From the voice of Lorelei Gilmore (literally, if you’re listening on audiobook) is this fun and fulfilling book about a young(ish) actress in New York working and striving to find success and happiness in both a business and city often characterized by a certain harshness.
Francis Banks is approaching her late twenties and her self-imposed deadline to “be successful” or give up acting in favor of more “reasonable” career goals. We journey with Franny through her final year before deadline day as she stumbles through career, relationships, and life in general, all on the way to finding herself.
This book is thoroughly enjoyable, even if a little predictable. I do not know if the story is in any way auto-biographical, though - if I were to guess - I would say it is. And this is largely due to Franny being a delightfully well-rounded, lovable and flawed character. She seems like someone you know, or perhaps she seems like a part of yourself. At every turn, you are rooting for her success even as you watch her put obstacles in her own way. Because we’ve all been there. We probably are all still currently there.

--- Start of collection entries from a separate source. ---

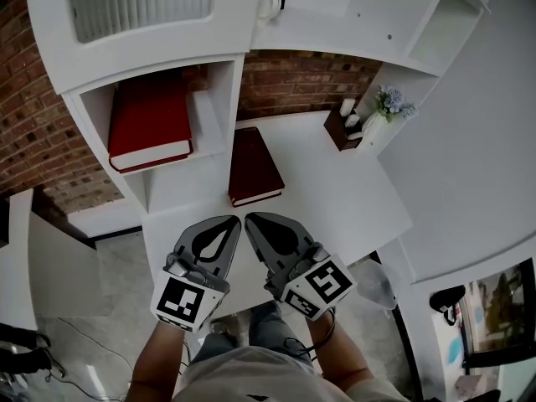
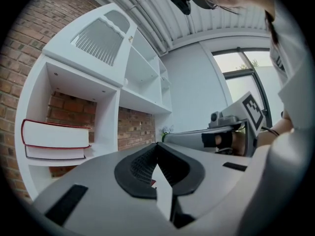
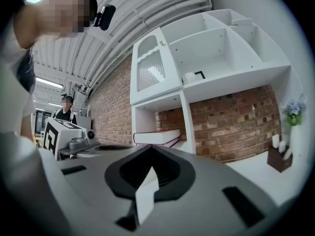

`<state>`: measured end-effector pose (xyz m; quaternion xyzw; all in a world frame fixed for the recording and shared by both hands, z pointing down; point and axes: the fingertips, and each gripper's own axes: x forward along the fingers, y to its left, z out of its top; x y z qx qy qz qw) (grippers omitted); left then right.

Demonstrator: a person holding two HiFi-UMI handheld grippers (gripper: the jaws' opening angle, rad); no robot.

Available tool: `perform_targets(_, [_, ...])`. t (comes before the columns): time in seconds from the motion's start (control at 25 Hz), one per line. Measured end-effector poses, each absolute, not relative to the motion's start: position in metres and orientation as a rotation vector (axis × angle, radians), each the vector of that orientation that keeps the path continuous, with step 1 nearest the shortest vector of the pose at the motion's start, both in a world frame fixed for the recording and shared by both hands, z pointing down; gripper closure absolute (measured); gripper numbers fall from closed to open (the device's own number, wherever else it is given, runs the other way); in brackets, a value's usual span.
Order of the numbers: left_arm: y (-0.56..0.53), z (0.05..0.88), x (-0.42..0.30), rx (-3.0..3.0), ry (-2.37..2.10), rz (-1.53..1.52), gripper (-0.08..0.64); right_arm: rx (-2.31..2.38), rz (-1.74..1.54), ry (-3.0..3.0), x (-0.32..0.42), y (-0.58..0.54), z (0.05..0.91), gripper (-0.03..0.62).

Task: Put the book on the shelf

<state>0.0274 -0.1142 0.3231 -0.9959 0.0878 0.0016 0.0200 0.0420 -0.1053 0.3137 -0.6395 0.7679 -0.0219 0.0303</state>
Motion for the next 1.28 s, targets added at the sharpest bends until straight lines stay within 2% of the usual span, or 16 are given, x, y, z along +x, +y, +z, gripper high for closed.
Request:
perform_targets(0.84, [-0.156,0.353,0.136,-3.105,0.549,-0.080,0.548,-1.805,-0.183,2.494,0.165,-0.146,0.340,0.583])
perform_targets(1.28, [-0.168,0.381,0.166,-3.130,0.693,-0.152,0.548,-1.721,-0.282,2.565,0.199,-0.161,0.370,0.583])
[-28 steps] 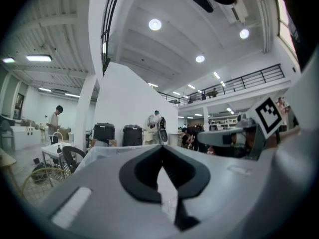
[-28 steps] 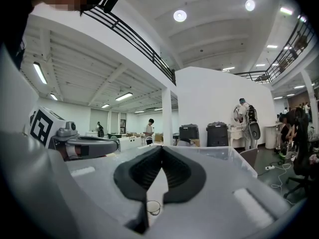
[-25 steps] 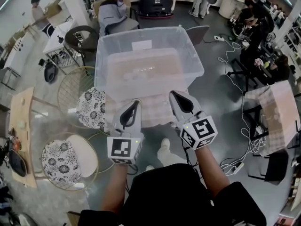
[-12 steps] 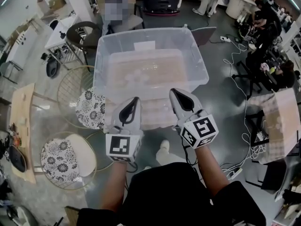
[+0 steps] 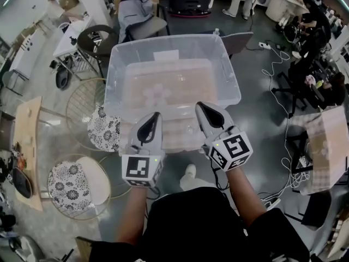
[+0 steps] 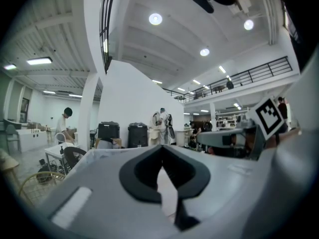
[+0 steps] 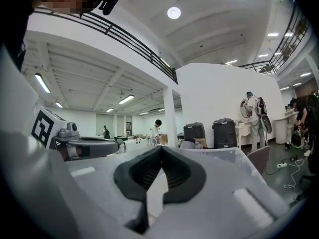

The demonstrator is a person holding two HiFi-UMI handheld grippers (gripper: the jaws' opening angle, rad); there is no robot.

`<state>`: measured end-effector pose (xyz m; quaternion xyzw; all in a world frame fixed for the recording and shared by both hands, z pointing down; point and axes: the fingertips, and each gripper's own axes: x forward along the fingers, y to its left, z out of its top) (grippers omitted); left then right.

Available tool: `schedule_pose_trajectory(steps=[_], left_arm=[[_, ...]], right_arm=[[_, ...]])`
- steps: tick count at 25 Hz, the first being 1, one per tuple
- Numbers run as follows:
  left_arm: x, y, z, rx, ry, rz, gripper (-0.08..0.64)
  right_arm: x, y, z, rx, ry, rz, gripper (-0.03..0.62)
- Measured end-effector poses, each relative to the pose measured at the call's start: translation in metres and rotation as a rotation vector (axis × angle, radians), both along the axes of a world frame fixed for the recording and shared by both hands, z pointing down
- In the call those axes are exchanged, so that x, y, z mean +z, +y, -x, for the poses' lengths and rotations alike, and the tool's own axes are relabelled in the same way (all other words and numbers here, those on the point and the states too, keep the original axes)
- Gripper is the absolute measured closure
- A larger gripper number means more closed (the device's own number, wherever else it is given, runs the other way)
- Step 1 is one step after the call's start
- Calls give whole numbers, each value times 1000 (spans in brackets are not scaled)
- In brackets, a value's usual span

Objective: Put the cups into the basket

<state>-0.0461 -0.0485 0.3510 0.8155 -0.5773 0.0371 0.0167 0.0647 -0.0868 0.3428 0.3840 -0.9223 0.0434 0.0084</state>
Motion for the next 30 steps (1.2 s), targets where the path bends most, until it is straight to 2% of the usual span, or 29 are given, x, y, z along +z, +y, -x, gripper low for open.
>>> schedule_pose_trajectory(steps=[21, 30], left_arm=[[8, -16, -8, -92, 6, 34, 552], [7, -29, 6, -81, 9, 31, 552]], right_arm=[[11, -22, -7, -101, -27, 36, 591], [17, -31, 4, -81, -19, 43, 591]])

I often find actresses difficult characters to like in a literary sense. And before anyone is offended, know many of my closest friends and a majority of my colleagues are actresses. They are great, and very much individuals like the “rest of us.” But on page, actresses often come across as self-centered and manic, with low self-esteem and, more often than not, carrying “Daddy issue” baggage. Not to mention the stigmas of the theatre not being a “real” career and acting especially just being some version of playing pretend. Taken separately, none of these things are special or specific to any one group of characters over another but throw them together and you get “Protagonist Actress Stew.” I don’t like it, and truthfully, I’m sure my actress friends don’t either. BUT like most stereotypes, there exists some truth and Lauren Graham pretty magnificently manages to walk that line. Franny is all these things at times, but she’s also hardworking, kind, compassionate, determined and smart.
Someday, Someday, Maybe is light-hearted fare. It’s supposed to be fun and perhaps a bit frivolous, but myself and the majority of book readers enjoy those kinds of stories. Which means a strong, identifiable female lead in a fluffier piece can be just as important as the feminist manifestos of Margaret Atwood.